# Cyber Health
source: https://developer.mastercard.com/onboard-risk-check/documentation/data-providers/cyberhealth/index.md

**Cyber Risk Ratings** of a merchant's online environment. The diagram outlines a five-step process of how cyber-security and cyber performance is evaluated, with each step visually represented by an icon and connected sequentially by arrows:

* Discover Systems : Identifies and catalogs the merchant systems.
* Assess CyberSecurity -- Evaluates current cyber-security measures.
* Assess Value at Risk -- Determines the financial impact of potential cyber threats.
* Produce Risk Assessment -- Generates a formal risk assessment report.
* Rate Cyber Performance -- Scores or rates the merchant's cyber performance.

![](https://static.developer.mastercard.com/content/onboard-risk-check/uploads/how-it-works-ma.png)

* The overall **Cyber Risk score** is determined by evaluating over 40 criteria across **9 security domains**. The impact of all vulnerabilities is analyzed to produce the cyber risk rating.

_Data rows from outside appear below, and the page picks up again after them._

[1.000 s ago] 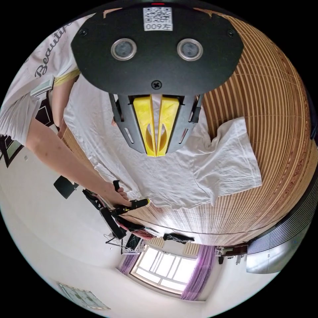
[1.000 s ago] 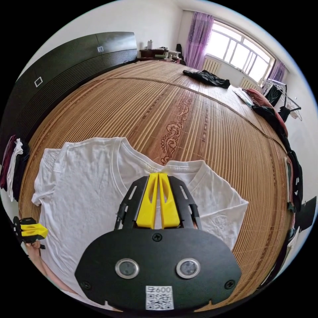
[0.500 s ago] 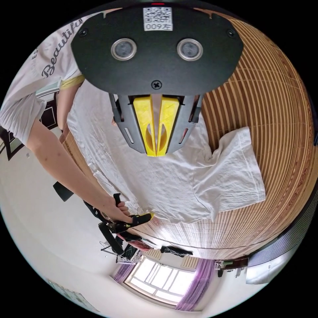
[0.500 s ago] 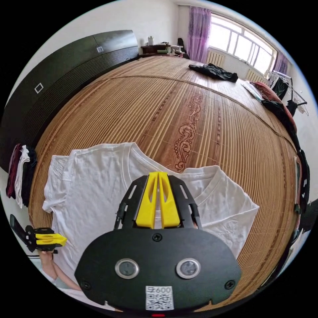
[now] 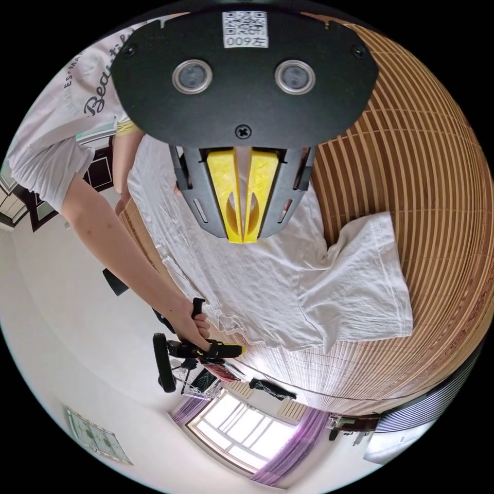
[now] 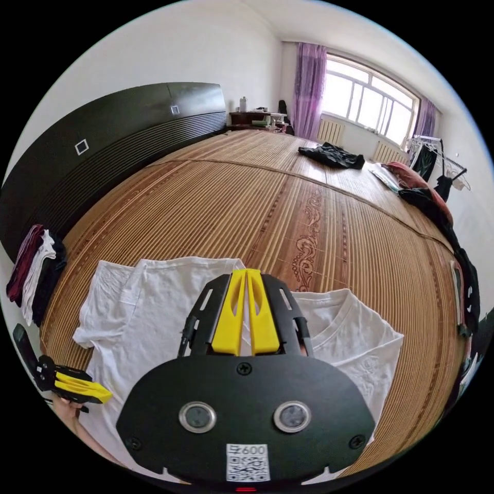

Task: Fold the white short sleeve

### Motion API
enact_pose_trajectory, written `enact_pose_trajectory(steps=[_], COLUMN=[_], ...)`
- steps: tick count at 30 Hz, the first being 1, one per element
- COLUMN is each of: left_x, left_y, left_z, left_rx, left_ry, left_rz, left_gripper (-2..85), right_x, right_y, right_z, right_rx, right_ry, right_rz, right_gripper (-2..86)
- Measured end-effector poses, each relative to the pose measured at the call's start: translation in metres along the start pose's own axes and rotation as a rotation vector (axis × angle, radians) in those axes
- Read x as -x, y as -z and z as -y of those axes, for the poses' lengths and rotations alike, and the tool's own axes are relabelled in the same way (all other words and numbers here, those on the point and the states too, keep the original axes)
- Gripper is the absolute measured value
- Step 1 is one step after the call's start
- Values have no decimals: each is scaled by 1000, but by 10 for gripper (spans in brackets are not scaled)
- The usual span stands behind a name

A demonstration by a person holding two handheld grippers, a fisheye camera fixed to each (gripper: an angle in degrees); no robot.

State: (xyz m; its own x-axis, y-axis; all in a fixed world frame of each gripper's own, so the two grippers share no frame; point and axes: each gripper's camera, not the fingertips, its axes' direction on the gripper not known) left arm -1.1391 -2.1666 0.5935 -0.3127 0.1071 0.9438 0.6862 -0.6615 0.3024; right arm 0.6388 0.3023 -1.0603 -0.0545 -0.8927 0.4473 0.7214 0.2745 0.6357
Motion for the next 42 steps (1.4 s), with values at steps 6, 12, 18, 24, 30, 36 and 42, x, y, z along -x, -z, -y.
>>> enact_pose_trajectory(steps=[6,12,18,24,30,36,42], left_x=[-10,-7,-7,-7,-1,-11,-13], left_y=[42,95,128,160,175,181,192], left_z=[4,5,0,-11,-17,-23,-40], left_rx=[-6,-73,-110,-109,-144,-132,-135], left_ry=[9,58,97,113,169,156,164], left_rz=[-5,2,-93,-84,-183,-168,-88], left_gripper=[5,5,5,6,6,8,15], right_x=[20,41,97,108,113,148,163], right_y=[-64,-105,-148,-167,-176,-197,-158], right_z=[-3,-8,-22,-43,-61,-77,-103], right_rx=[71,80,159,124,87,208,-54], right_ry=[-7,-13,79,98,81,144,261], right_rz=[99,262,156,172,260,225,300], right_gripper=[-9,-9,-9,-8,-9,-8,-7])
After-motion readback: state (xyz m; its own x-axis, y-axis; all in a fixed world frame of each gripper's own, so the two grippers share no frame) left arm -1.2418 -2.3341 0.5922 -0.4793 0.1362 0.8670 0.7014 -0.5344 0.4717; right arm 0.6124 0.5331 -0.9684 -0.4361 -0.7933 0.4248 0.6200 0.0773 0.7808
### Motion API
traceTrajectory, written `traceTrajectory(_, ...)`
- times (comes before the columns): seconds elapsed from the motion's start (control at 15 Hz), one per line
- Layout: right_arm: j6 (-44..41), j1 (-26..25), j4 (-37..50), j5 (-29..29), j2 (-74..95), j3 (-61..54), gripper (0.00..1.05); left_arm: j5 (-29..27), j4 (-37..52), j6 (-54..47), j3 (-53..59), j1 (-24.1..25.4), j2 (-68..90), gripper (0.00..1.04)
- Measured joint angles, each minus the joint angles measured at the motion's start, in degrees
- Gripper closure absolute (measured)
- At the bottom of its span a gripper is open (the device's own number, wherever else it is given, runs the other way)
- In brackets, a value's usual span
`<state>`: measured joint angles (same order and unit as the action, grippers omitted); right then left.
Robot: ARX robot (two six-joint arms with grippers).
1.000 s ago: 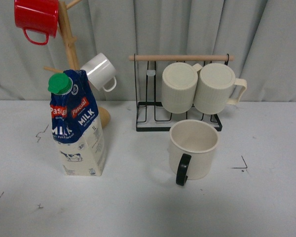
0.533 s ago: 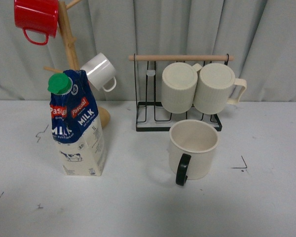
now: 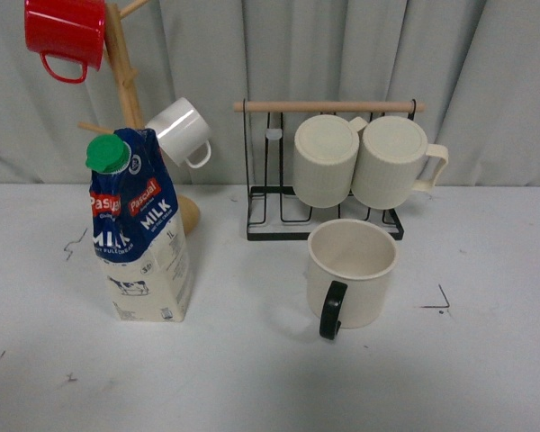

It enables a non-intrusive assessment of cyber risk for the merchants that you wish to onboard. The API will provide the ratings in both numerical as well as alphabetical scale. The cyber-security risk performance is rated on a scale of 0.0 -- 10, with 10 being the best rating. The A -- F grading scale is overlayed on top of the numeric ratings that separates performance into five bands as shown below.

| **Grade** | **Rating range** |
|-----------|------------------|
| A         | 8.5 -- 10        |
| B         | 7.0 -- 8.4       |
| C         | 5.5 -- 6.9       |
| D         | 4.0 -- 5.4       |
| F         | 0.0 -- 3.9       |

* **Malicious Code Detected** checks for malicious code added by unwanted actors. This will be provided as 'True' or 'False'.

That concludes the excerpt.